In France, this serious psychological disorder was highlighted, following a knife attack that killed a nurse a few days ago in the French city of Reims, at the hands of a person suffering from schizophrenia. It is feared that such incidents may place a negative stigma on all patients.

“All the work that has been done over the years to try to destigmatize this disease fell in 24 hours,” psychiatrist Sonia Dollfuss told AFP, stressing the “extremely rare” nature of this work.

For most schizophrenics, estimated by the World Health Organization to account for one in 300 people worldwide, the disease represents a danger first and foremost for those affected, especially because of the high rate of suicides among them (about 5 percent).

On a larger scale, schizophrenia, which results in a wide range of disorders of varying severity from one patient to another, often leads to profound disruption of personal and social life.

Treatment for this disease is also complex, and generally combines medication, assistance with social reintegration, and psychotherapy.

On this last level, follow-up has improved in recent decades, says Murray, who notes a decrease in psychoanalytic treatments considered ineffective or even counterproductive for such psychotic disorders.

On the other hand, in the medical field, the situation has remained largely the same for several years. However, unlike other mental disorders, particularly neurotic disorders, medication remains the cornerstone of psychotherapy for schizophrenia.

Dollfuss said, “After a vacuum starting in the second decade of the current century, when laboratories actually stopped their investments in psychiatry, a real innovation trend is currently being recorded.”

At the present stage, tangible innovations relate to the follow-up of patients, for example through the development of computer applications that facilitate contact with the psychiatrist, and the method of taking the already known medications.

Thus, in April, the US health authorities approved a treatment developed by the Israeli company “Teva” and the French “Medensil”. The molecule, originally known to psychiatrists, will be administered by injection, not by mouth. Thus, the drug can be gradually released into the body over a period of weeks, rather than requiring daily intake.

The challenge is to allow for better monitoring of medications when many patients, due to their disorders, have to stop taking regular medication. According to various sources, this was the case with the Reims attacker.

Although this is a promising advance at the therapeutic level, we cannot talk about a revolution associated, for example, with the emergence of new molecules. But in this area, too, progress finally seems possible.

“The drugs that are being explored are really interesting because of their new mechanisms of action,” Dollfuss explains.

The molecules currently used in schizophrenia basically boil down to one mode of action: they block the action of dopamine, a molecule that has a central effect on the nervous system.
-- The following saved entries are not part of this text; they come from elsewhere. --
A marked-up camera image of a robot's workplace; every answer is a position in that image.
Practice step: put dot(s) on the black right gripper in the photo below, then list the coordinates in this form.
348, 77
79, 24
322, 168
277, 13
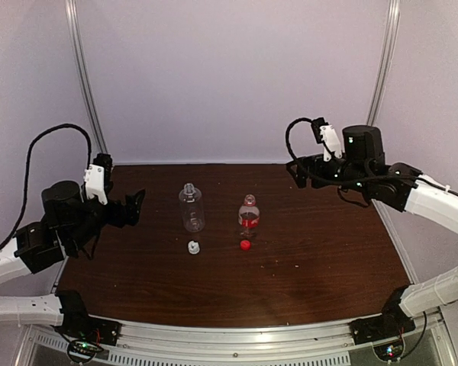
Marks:
314, 162

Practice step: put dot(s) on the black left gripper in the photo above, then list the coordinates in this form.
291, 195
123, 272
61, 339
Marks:
130, 216

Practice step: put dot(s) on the clear plastic bottle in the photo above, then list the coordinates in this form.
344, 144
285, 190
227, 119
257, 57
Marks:
191, 205

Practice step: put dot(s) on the red label soda bottle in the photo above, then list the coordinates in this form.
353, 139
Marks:
248, 216

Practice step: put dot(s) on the white bottle cap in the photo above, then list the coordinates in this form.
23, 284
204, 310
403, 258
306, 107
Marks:
193, 247

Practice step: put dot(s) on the red soda bottle cap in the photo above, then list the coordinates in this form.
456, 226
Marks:
245, 245

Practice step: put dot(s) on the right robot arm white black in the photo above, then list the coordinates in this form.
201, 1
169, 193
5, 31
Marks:
356, 162

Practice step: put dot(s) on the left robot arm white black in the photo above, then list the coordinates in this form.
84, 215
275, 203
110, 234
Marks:
70, 222

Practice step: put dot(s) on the left round circuit board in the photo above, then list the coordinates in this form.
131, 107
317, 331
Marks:
82, 351

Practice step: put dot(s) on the round circuit board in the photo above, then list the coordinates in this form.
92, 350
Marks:
82, 351
389, 351

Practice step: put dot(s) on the right round circuit board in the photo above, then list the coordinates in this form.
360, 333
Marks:
389, 351

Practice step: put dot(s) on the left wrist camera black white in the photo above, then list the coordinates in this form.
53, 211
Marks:
97, 179

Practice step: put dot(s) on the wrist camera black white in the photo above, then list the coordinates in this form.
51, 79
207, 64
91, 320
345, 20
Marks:
326, 135
97, 179

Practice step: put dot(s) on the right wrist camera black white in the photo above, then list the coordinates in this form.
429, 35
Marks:
326, 135

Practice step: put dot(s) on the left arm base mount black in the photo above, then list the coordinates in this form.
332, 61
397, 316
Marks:
93, 329

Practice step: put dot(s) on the aluminium front rail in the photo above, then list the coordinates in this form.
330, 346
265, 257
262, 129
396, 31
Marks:
329, 343

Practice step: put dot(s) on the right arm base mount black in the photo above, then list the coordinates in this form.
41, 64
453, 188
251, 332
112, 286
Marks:
377, 328

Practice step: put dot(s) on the right aluminium frame post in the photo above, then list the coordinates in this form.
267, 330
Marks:
388, 49

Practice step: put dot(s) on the aluminium frame post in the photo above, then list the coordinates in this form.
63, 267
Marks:
72, 20
388, 49

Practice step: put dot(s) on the left aluminium frame post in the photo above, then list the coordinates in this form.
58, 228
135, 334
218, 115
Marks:
72, 20

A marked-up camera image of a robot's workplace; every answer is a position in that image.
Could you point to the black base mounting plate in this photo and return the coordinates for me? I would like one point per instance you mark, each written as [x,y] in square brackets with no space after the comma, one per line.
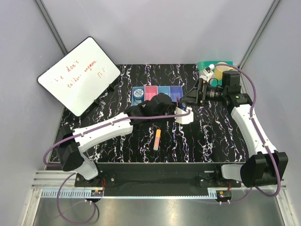
[201,173]

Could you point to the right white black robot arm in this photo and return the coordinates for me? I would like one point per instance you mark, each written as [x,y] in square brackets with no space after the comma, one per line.
[265,165]

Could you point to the light blue bin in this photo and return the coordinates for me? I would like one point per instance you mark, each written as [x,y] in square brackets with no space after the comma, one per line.
[142,87]

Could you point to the black marble pattern mat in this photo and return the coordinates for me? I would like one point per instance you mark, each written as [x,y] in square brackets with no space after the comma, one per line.
[213,135]

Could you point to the green book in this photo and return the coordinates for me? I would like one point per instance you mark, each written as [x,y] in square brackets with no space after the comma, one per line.
[213,82]

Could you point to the sky blue bin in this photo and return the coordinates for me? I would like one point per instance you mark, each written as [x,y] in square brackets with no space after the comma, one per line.
[164,89]

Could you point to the purple bin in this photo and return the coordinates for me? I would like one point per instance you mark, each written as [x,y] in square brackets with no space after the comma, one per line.
[176,93]

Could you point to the orange pink highlighter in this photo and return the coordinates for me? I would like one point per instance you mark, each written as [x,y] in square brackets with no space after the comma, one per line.
[157,139]

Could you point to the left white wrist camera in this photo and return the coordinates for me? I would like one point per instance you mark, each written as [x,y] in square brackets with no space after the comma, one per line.
[184,116]

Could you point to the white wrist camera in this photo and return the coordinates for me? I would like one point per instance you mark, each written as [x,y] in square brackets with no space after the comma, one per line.
[184,116]
[207,71]

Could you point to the blue ink bottle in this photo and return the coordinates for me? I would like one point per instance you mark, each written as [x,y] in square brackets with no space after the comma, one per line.
[138,95]

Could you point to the white dry-erase board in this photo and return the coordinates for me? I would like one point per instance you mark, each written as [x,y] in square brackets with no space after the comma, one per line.
[80,77]

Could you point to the pink bin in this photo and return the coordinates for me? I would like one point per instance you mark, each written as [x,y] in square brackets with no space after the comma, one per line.
[150,92]

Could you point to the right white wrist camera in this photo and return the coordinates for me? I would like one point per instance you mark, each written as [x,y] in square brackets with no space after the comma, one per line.
[207,71]

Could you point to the yellow mug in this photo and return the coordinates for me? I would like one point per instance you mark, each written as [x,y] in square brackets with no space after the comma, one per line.
[220,67]

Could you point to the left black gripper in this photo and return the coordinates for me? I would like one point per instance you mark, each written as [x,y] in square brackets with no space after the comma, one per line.
[173,107]

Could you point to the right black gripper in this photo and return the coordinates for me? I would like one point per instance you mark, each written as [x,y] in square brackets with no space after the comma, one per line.
[192,96]

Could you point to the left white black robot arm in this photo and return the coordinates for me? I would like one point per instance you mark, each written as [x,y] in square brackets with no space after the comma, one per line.
[75,142]

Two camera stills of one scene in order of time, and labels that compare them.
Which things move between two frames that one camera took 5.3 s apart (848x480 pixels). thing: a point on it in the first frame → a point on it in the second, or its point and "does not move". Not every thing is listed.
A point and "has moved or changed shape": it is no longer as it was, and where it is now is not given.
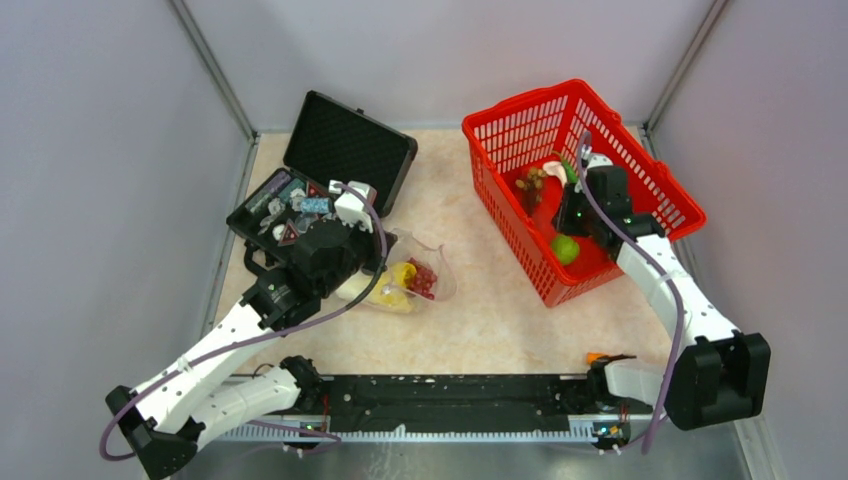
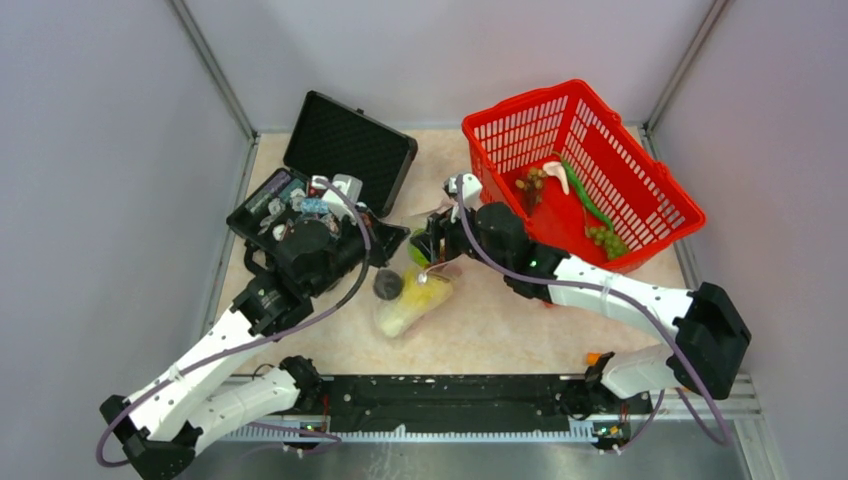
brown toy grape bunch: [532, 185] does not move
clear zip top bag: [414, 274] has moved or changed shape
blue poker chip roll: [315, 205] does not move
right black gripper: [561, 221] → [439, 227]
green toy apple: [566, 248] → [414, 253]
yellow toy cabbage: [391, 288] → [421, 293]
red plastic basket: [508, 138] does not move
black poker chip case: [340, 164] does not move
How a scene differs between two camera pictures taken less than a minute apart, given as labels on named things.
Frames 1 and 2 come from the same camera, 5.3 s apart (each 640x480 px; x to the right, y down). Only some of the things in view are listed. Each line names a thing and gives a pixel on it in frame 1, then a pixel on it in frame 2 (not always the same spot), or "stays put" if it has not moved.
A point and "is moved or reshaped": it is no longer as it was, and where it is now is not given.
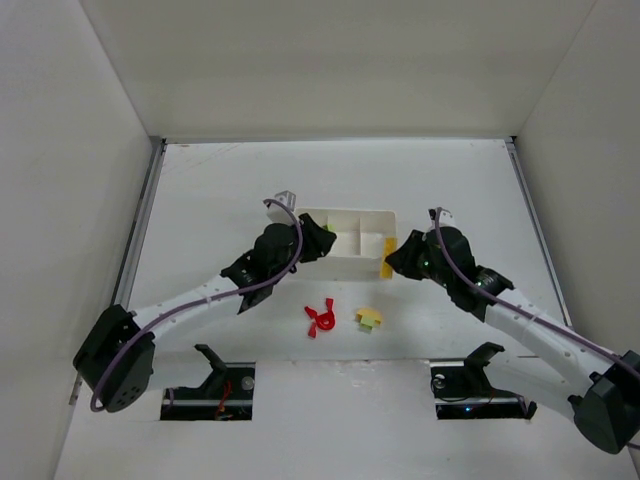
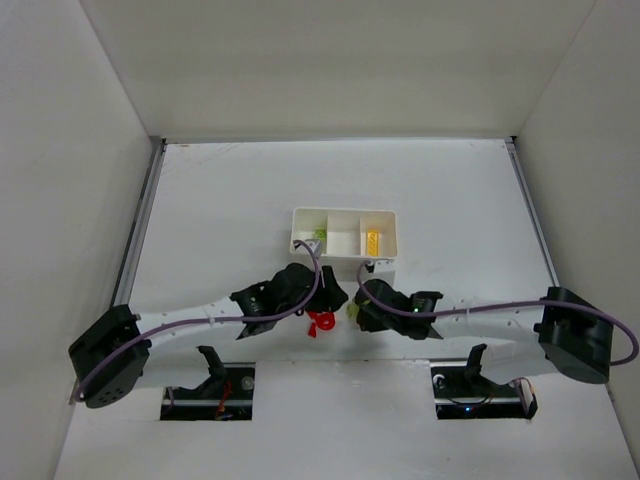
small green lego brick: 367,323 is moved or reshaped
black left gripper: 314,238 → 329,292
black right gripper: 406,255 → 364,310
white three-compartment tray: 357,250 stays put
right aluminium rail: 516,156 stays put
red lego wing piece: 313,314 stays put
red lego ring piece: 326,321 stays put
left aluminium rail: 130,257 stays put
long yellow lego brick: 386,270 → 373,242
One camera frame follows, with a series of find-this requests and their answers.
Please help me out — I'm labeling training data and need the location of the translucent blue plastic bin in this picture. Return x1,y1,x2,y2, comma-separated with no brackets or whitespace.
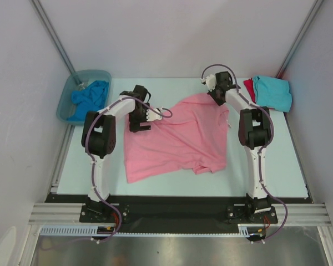
56,69,112,126

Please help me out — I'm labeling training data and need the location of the crumpled blue t shirt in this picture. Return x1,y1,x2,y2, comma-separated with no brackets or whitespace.
67,80,109,122

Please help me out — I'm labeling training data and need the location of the folded light blue t shirt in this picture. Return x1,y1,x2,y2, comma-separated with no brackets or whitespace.
253,75,292,112

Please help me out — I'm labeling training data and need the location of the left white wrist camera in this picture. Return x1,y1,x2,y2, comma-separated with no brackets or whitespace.
146,108,163,122

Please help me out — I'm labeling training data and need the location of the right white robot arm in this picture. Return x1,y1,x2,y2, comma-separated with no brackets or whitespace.
202,71,273,222

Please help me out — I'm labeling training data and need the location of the pink t shirt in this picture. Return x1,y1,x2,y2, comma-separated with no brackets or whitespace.
124,93,229,183

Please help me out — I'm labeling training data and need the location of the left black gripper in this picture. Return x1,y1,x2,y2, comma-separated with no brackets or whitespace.
129,103,151,132

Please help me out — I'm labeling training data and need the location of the folded red t shirt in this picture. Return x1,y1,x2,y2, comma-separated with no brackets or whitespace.
243,78,271,109

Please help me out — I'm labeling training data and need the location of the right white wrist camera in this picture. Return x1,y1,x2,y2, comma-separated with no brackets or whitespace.
201,74,216,91

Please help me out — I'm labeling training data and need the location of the aluminium front rail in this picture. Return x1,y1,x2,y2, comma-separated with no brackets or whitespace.
29,203,331,226

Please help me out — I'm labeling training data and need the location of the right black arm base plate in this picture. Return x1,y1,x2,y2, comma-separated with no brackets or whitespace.
226,204,278,224

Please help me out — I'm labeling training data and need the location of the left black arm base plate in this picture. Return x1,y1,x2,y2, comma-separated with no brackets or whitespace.
79,203,130,223

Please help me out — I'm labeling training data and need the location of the slotted cable duct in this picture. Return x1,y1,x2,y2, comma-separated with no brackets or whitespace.
41,224,266,238

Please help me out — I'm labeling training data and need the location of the left aluminium corner post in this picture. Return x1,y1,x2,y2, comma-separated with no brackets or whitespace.
29,0,75,74

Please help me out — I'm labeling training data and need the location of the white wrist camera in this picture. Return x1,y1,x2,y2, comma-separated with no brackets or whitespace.
146,108,163,122
201,74,216,91

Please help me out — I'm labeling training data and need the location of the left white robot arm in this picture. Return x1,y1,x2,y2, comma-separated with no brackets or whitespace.
81,85,151,222

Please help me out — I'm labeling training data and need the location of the right aluminium corner post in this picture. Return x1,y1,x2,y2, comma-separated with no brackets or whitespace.
275,0,325,79

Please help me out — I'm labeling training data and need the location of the aluminium corner post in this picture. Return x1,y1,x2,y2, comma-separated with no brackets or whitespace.
29,0,75,74
275,0,325,79

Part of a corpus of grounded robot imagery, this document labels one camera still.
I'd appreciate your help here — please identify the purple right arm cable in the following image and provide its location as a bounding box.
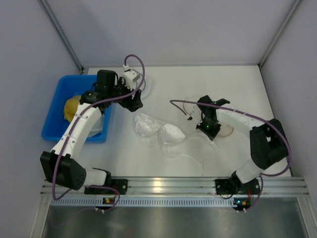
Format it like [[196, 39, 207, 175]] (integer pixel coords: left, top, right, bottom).
[[169, 99, 293, 213]]

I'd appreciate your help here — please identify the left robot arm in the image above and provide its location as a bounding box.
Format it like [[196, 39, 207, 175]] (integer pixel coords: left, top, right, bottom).
[[40, 68, 144, 190]]

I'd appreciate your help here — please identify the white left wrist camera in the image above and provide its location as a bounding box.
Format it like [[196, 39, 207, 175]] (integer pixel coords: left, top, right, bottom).
[[123, 64, 141, 88]]

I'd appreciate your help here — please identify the blue plastic bin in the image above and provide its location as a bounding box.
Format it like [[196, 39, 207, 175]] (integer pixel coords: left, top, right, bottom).
[[42, 75, 97, 142]]

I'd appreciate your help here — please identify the yellow bra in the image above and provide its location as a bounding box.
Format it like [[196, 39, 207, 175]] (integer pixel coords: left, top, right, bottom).
[[63, 95, 81, 122]]

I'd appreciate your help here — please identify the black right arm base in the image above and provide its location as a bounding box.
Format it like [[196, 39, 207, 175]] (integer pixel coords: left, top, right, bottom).
[[214, 178, 261, 196]]

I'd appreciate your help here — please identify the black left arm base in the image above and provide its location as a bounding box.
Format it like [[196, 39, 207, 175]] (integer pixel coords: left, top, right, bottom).
[[84, 178, 128, 195]]

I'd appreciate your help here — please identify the perforated cable tray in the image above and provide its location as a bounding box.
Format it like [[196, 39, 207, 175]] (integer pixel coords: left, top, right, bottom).
[[51, 197, 237, 207]]

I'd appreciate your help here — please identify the pale green bra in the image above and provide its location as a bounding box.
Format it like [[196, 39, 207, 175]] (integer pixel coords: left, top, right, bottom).
[[88, 115, 105, 138]]

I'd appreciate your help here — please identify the white mesh laundry bag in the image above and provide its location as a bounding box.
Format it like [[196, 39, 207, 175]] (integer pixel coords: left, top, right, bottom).
[[140, 75, 156, 100], [183, 95, 234, 137]]

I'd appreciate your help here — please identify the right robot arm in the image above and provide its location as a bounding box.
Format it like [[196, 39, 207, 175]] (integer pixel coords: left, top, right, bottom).
[[196, 95, 290, 194]]

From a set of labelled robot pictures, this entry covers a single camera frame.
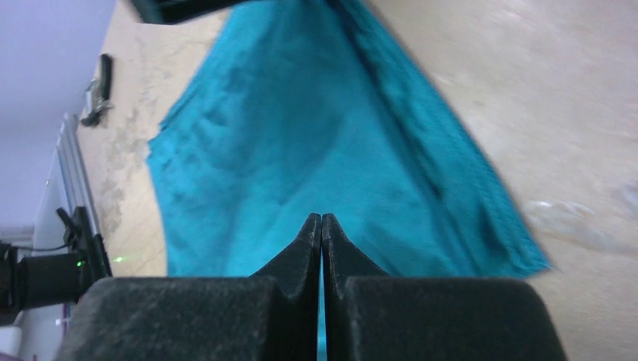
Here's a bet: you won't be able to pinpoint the aluminium rail frame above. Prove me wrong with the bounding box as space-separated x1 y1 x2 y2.
32 114 100 249

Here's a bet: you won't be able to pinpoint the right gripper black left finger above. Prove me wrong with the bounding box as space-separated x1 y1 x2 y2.
56 214 321 360

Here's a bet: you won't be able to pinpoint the black handled pliers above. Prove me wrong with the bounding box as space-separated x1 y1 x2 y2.
81 53 114 127

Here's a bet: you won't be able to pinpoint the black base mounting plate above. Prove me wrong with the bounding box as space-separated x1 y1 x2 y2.
1 206 113 313

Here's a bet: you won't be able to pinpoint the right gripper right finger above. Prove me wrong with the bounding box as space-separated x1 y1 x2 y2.
321 214 567 360

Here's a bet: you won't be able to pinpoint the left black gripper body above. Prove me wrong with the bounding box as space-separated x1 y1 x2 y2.
130 0 245 24

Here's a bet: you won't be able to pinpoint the teal cloth napkin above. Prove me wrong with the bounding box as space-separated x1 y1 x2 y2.
147 1 548 283

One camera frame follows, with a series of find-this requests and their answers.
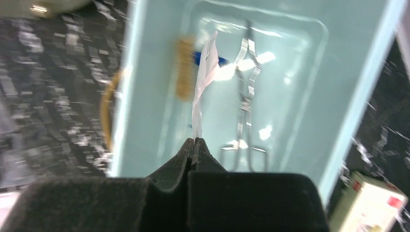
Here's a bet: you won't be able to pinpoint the teal plastic bin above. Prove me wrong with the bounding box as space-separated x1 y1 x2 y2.
109 0 406 203

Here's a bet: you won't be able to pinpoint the round pastel drawer cabinet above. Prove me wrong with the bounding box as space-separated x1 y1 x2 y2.
0 0 92 18

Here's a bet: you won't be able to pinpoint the yellow rubber tubing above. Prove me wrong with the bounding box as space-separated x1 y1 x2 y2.
99 70 122 152

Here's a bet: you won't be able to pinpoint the test tube brush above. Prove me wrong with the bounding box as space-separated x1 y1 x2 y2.
176 36 194 102

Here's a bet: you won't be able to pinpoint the small white sachet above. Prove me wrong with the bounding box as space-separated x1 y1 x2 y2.
191 31 220 139

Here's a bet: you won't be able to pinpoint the metal scissors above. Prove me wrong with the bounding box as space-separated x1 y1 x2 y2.
219 19 269 172

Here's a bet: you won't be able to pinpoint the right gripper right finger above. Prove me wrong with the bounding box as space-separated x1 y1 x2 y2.
187 138 329 232

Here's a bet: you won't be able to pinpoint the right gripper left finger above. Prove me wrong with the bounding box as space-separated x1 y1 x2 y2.
1 139 194 232

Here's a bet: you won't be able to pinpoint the small white card box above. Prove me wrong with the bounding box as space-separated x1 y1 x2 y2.
329 172 408 232
However, dopamine appears to play a complex role in schizophrenia, whether it is excessive at some levels or insufficient at others, and these treatments, which are very effective against symptoms such as hallucinations, do not improve other aspects of the disease, such as loss of will or language.

In the face of this observation, research has finally focused on other molecules, whose mode of action is broader by regulating dopamine transmission rather than inhibiting it, while acting in parallel with other molecules potentially implicated in schizophrenia disorders.

Research on these therapies that specifically target a protein called TAAR1 is at an advanced stage, as large-scale, so-called Phase III studies are beginning to report good results. “It’s a really promising path,” Dollfuss concludes.